Stored data:

· · · · ·

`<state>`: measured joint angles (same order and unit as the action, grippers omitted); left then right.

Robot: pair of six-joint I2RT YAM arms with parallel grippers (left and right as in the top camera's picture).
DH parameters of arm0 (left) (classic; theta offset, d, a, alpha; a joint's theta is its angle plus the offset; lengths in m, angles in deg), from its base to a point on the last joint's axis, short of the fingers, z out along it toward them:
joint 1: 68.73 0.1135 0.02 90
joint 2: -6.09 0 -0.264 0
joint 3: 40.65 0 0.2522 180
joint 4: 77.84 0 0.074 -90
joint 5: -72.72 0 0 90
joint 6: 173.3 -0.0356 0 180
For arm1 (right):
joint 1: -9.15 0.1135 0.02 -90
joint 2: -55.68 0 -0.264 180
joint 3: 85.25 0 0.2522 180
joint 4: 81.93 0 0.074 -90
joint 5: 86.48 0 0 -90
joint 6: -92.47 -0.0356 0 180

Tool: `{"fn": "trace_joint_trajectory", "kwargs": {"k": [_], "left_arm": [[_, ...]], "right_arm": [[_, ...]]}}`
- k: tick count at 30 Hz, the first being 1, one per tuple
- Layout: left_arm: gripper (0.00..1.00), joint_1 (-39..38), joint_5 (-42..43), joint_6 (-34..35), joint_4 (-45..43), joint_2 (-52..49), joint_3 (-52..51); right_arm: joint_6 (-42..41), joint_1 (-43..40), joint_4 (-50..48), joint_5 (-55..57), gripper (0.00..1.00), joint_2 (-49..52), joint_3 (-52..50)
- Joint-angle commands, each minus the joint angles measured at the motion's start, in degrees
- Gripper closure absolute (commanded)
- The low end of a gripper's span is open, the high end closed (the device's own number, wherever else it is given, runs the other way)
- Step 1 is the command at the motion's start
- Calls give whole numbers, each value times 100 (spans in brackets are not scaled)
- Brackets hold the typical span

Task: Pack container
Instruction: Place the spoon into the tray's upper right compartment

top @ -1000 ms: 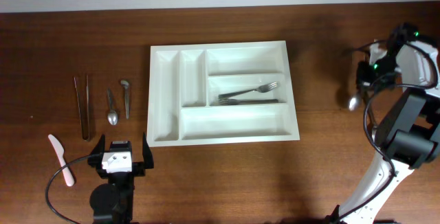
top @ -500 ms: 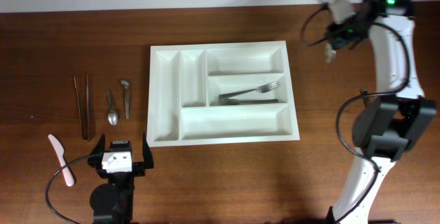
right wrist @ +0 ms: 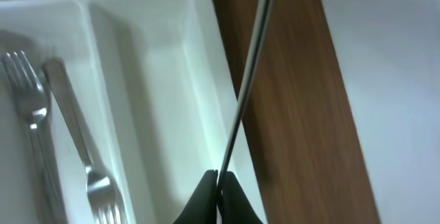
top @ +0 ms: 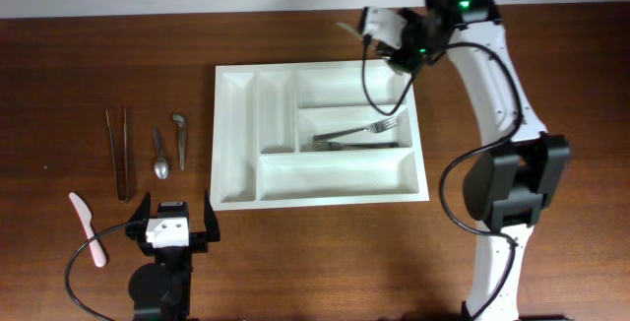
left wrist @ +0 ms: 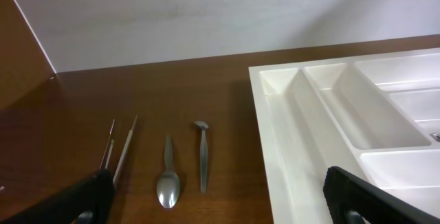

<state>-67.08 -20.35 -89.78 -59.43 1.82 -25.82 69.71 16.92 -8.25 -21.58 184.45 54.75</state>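
Observation:
A white cutlery tray [top: 224,134] lies mid-table, with two forks [top: 359,132] in its middle right compartment. My right gripper [top: 392,50] hangs over the tray's far right corner, shut on a thin metal piece of cutlery [right wrist: 249,66] seen edge-on. In the right wrist view the gripper [right wrist: 220,183] shows above the far compartment, the forks [right wrist: 31,114] to its left. My left gripper [left wrist: 220,210] rests open at the table's front left with nothing between its fingers. A spoon [left wrist: 168,183] and a short metal utensil [left wrist: 201,159] lie ahead of it.
Left of the tray lie long metal tongs [top: 118,152], the spoon [top: 160,154] and the short utensil [top: 180,139]. A pink-and-white spatula [top: 87,227] lies at the front left. The right arm [top: 507,178] stretches across the table's right side.
My right gripper, still shut on the metal cutlery, has moved from the table's far right edge to above the tray's far right corner. The left arm has not moved.
My right gripper stood open over two crossed pieces of cutlery at the far right, then lower around one handle. It was then shut on that piece and raised. Now it holds it over the tray. The left gripper stayed open and still.

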Motion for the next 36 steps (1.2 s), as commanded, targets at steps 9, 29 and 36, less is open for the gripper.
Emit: {"fn": "trace_joint_trajectory", "kwargs": {"k": [9,29,36], "left_arm": [[1,28,-20,-94,-20,37,-52],[1,28,-20,-94,-17,37,-52],[1,28,-20,-94,-20,37,-52]], "right_arm": [[304,304,35,-87,96,710,116],[-2356,-57,706,1305,19,295,820],[-3427,-1038,2918,2085,36,-44,1851]]}}
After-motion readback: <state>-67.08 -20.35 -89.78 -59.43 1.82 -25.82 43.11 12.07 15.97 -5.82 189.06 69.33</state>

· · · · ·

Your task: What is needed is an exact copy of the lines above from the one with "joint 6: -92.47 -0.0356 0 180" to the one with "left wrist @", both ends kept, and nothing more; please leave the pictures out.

Exercise output:
joint 6: -92.47 -0.0356 0 180

Tool: `{"fn": "trace_joint_trajectory", "kwargs": {"k": [_], "left_arm": [[_, ...]], "right_arm": [[_, ...]]}}`
- k: tick count at 30 Hz, the first being 1, one per tuple
- Layout: left_arm: gripper (0.00..1.00), joint_1 (-39..38), joint_5 (-42..43), joint_6 (-34..35), joint_4 (-45..43), joint_2 (-52..49), joint_3 (-52..51); right_arm: joint_6 (-42..41), joint_1 (-43..40), joint_4 (-50..48), joint_5 (-55..57), gripper (0.00..1.00), joint_2 (-49..52), joint_3 (-52..50)
- Joint-angle commands, each minus the joint angles measured at the motion's start, in degrees
- Gripper closure absolute (commanded)
- The low end of a gripper's span is open, the high end closed (the device's own number, wherever else it is given, runs the other way)
- Step 1 is the command at the motion's start
- Calls give whole numbers, each value times 100 (spans in brackets are not scaled)
- Brackets hold the typical span

Task: Pack container
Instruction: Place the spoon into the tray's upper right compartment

top @ -1000 ms: 
top @ -500 ms: 
right wrist @ +0 ms: 
top @ +0 ms: 
left wrist @ +0 ms: 

The exercise requires nothing more.